My respect for this young man took a huge step up this week. After his implosion at the US Open at Pebble Beach and then the bunker issue at Whistling Straits that cost him a shot at the playoffs, he could just as easily disappeared from the planet. Most golfers would.

But Johnson chose to learn from his mistakes, rather than dwell on them. Perhaps he even used them as a catalyst to improve his mental toughness. And that’s a great lesson from the arm chair right there.

You know you are going to have bad holes and bad rounds. How you deal with them is your choice. You can choose to take something positive out of every experience and get better next time, or you can mope and cry. The important thing to remember is that the way you interpret things really is your choice.

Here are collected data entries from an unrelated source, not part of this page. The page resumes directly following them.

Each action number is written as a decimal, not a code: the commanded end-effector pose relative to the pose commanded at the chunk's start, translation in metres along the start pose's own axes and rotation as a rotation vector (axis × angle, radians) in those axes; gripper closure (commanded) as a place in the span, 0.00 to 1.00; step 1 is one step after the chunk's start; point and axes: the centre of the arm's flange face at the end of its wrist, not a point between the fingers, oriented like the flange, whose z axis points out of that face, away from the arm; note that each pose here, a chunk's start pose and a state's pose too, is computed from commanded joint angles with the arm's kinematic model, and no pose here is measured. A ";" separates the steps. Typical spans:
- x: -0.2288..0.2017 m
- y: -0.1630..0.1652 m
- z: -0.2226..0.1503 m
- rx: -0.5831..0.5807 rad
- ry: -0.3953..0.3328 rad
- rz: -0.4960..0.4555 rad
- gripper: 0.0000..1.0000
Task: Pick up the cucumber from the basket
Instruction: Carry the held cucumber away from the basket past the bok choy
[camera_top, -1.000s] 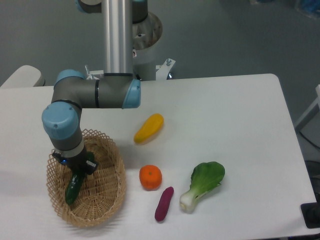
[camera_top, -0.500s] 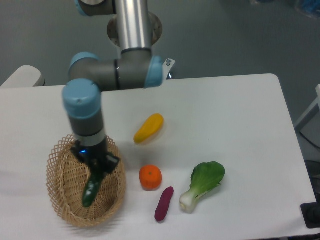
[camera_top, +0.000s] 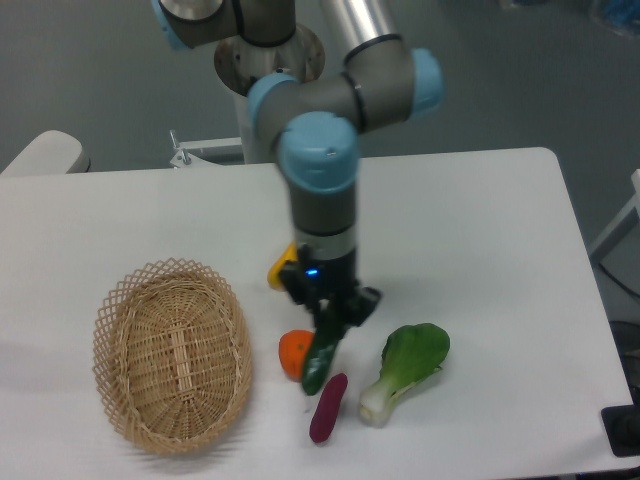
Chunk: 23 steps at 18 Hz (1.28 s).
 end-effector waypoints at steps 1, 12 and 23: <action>-0.011 0.014 0.001 -0.010 0.003 0.010 0.78; -0.091 0.127 0.017 -0.059 0.007 0.186 0.79; -0.104 0.138 0.022 -0.073 0.007 0.191 0.79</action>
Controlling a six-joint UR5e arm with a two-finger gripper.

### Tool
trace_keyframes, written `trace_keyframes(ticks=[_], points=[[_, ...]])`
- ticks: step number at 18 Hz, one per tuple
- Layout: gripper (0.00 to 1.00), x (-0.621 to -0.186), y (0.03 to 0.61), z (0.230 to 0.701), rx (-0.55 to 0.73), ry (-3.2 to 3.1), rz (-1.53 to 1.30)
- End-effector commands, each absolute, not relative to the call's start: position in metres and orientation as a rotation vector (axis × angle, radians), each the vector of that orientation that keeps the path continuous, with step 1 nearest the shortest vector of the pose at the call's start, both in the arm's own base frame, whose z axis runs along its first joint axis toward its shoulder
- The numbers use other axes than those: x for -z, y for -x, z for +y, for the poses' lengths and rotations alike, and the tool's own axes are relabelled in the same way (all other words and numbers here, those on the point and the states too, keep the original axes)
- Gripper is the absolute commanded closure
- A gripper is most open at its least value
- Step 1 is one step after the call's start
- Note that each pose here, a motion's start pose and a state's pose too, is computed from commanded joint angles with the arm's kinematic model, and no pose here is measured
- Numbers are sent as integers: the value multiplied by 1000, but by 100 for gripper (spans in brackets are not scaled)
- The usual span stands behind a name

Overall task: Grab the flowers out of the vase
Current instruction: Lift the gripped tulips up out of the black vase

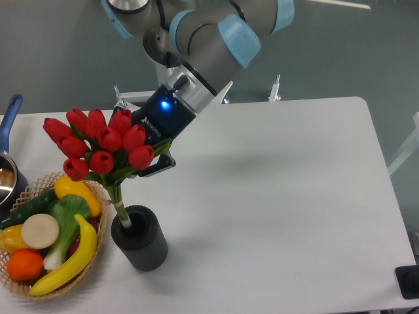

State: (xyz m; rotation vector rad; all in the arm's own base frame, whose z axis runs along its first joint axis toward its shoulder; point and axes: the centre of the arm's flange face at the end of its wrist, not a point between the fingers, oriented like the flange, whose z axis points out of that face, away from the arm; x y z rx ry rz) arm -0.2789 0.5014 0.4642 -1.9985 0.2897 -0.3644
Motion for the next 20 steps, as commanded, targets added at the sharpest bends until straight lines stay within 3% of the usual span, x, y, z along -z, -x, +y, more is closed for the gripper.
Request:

It’s called your “explanatory” style. It’s the way you explain things to yourself, and it has a huge impact on your ability to improve your golf game. If you hone the ability to look at every situation as a learning opportunity you will improve your golf game. Period. If you cast blame elsewhere, look for excuses, or just bemoan your fate, improving will always be a struggle.

The Armchair Golf Pro’s favorite moment was the 17th hole. Johnson pulled out a driver on a narrow dog leg right. He had to fly it over trees to a narrow landing area, and the TV analysts immediately started questioning his strategy. Somewhere along the way the analysts lost their huevos and they couldn’t conceive of themselves in that situation hitting driver.

But in pressure situations you want the club that gives you the most confidence. The driver is Johnson’s favorite club. He hits it a mile and he’s darned accurate with it. He hit it perfectly and left himself with a short wedge shot, which he stuck 3 feet. He made the birdie and that was the winning margin.